- What the exercise asks -
Filter the records below and copy every line containing the word "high".

- Extracted data entries -
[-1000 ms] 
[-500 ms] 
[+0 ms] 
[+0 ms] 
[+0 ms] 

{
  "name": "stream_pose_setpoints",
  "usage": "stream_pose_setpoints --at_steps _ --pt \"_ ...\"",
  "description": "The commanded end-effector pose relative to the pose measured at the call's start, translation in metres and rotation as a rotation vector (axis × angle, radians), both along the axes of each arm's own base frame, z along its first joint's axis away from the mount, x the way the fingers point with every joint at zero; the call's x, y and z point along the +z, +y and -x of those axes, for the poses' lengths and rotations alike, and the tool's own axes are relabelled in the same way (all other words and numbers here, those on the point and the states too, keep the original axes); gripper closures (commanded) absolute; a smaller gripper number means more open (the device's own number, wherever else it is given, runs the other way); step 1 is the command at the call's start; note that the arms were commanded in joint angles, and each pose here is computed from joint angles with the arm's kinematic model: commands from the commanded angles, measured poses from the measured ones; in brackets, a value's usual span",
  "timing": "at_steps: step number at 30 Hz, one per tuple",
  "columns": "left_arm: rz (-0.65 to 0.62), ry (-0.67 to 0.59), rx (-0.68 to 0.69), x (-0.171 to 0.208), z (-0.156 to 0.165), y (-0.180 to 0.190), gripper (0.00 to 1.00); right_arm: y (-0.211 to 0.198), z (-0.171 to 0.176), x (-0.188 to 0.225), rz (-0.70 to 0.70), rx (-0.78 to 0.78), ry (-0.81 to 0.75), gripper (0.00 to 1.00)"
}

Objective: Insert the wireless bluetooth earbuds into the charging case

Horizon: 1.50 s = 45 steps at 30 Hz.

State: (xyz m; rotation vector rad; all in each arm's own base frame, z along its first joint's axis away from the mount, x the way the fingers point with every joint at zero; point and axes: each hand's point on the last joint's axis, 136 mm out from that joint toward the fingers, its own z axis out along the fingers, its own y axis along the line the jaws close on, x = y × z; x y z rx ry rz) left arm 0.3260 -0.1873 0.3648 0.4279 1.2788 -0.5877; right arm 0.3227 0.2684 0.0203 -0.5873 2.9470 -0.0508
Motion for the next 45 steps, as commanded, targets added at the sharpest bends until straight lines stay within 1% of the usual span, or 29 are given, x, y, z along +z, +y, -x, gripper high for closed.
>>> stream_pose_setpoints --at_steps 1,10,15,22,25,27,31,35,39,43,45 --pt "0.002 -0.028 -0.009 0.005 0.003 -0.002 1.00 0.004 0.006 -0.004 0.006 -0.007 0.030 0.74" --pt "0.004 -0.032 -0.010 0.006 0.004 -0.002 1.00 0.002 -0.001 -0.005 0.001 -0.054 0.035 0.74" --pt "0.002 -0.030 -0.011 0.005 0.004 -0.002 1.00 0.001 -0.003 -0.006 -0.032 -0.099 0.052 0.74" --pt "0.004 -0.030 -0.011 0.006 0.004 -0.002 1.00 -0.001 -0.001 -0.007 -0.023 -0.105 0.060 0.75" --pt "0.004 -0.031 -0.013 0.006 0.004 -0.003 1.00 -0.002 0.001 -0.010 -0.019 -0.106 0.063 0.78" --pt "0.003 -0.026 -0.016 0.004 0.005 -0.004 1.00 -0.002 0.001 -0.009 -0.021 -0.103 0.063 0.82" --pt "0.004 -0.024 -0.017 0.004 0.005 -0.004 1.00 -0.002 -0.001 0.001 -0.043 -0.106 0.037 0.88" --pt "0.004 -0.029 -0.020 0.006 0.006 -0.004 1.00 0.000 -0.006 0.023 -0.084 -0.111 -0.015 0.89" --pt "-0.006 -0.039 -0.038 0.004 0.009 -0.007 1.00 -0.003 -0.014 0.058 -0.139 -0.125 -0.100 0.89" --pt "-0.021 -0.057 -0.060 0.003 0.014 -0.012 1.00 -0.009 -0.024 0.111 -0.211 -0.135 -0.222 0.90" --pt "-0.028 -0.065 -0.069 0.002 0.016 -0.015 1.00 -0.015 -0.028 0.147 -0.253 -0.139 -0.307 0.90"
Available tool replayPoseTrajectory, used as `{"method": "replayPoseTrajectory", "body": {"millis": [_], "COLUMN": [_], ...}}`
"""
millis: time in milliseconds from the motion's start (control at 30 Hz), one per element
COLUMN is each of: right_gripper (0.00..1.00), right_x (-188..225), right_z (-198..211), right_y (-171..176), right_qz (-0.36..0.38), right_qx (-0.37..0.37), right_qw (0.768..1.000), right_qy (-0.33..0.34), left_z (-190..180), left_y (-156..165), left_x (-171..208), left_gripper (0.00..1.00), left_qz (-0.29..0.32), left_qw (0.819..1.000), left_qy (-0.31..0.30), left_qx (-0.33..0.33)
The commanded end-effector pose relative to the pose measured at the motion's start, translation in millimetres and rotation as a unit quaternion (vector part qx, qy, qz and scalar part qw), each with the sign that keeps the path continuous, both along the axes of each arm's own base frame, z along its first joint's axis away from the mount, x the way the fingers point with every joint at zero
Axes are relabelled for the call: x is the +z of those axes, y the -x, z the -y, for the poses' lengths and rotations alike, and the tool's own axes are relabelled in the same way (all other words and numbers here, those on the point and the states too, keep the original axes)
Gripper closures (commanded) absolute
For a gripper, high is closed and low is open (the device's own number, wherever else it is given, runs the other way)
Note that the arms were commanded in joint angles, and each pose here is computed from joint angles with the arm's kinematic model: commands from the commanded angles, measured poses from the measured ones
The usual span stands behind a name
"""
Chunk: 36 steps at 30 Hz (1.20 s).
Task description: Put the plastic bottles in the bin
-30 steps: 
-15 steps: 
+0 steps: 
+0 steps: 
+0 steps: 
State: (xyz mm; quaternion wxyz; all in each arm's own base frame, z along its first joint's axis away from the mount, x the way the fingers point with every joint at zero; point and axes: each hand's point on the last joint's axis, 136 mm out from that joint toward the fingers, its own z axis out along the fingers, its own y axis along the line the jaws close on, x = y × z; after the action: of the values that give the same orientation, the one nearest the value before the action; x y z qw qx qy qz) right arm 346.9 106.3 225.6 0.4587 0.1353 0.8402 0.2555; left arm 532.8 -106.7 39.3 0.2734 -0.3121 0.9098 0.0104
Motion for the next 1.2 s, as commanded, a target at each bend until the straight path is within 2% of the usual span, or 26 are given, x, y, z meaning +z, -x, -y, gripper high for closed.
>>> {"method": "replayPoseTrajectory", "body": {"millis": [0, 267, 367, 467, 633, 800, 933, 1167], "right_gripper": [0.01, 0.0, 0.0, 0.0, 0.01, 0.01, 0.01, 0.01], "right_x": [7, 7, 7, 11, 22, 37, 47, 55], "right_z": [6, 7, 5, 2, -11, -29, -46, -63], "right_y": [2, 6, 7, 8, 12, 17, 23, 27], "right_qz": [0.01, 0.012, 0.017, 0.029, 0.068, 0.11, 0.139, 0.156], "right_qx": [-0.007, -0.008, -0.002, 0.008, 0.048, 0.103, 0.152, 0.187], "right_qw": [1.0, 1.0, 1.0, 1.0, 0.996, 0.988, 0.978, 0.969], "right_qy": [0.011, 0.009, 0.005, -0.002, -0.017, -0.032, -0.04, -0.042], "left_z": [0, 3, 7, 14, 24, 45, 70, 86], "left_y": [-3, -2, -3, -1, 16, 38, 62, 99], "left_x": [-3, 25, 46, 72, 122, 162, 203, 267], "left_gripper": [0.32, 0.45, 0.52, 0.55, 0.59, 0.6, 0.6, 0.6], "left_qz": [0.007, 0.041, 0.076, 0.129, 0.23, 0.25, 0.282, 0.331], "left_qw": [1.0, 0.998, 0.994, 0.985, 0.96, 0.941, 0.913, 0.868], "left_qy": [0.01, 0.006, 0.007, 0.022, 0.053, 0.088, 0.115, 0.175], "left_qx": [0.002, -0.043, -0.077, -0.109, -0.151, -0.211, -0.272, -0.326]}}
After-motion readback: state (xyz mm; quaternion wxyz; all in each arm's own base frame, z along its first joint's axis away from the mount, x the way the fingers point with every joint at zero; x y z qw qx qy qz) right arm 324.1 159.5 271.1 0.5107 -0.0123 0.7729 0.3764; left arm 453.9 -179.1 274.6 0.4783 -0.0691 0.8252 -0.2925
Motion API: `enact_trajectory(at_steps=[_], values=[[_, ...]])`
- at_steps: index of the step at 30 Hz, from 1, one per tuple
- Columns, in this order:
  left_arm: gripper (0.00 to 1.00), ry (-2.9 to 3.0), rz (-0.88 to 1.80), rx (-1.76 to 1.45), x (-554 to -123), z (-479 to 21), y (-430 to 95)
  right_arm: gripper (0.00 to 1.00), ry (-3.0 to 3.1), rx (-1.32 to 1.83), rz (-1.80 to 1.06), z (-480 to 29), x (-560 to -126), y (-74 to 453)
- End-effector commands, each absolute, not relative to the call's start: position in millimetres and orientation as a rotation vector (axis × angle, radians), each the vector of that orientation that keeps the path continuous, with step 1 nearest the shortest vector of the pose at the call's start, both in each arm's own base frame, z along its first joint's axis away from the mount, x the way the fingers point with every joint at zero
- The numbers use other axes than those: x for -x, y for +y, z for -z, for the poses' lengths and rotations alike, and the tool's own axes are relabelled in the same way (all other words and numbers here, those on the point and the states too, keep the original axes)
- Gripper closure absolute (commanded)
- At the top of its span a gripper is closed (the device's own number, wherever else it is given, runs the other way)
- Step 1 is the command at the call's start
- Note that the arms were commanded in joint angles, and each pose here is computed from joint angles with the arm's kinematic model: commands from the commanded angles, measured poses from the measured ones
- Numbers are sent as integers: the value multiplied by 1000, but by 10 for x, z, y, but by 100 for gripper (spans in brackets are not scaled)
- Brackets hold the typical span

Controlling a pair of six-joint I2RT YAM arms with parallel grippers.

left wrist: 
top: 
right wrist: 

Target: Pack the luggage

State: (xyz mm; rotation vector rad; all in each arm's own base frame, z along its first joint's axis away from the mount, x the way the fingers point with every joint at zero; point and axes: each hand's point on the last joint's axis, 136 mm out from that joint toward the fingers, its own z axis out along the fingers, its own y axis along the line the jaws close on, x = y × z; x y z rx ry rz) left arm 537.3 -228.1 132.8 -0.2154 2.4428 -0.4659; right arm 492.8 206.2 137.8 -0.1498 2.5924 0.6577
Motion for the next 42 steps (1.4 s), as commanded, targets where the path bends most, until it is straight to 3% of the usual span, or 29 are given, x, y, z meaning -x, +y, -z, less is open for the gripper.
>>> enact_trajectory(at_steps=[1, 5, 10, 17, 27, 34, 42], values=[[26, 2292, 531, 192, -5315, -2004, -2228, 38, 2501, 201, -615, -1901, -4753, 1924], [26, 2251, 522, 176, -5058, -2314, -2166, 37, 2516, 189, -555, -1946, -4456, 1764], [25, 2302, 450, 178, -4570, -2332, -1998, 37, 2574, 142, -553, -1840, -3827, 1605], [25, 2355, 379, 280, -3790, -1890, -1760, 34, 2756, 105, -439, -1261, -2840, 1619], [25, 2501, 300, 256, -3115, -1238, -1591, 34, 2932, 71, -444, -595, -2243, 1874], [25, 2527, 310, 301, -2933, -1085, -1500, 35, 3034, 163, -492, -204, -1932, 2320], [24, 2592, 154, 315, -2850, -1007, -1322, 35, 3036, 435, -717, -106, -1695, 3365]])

- Your response -
Motion for the next 45 steps, as commanded, targets added at the sharpest bends until straight lines stay within 1% of the usual span, or 29 are given, x, y, z along +z, +y, -x, gripper high for closed.
For a gripper, high is closed and low is open (the device's own number, wherever else it is given, runs the other way)
Motion for the next 1.2 s, as commanded, a target at each bend until the straight path is within 2% of the usual span, or 26 are given, x, y, z meaning +z, -x, -y, gripper high for closed.

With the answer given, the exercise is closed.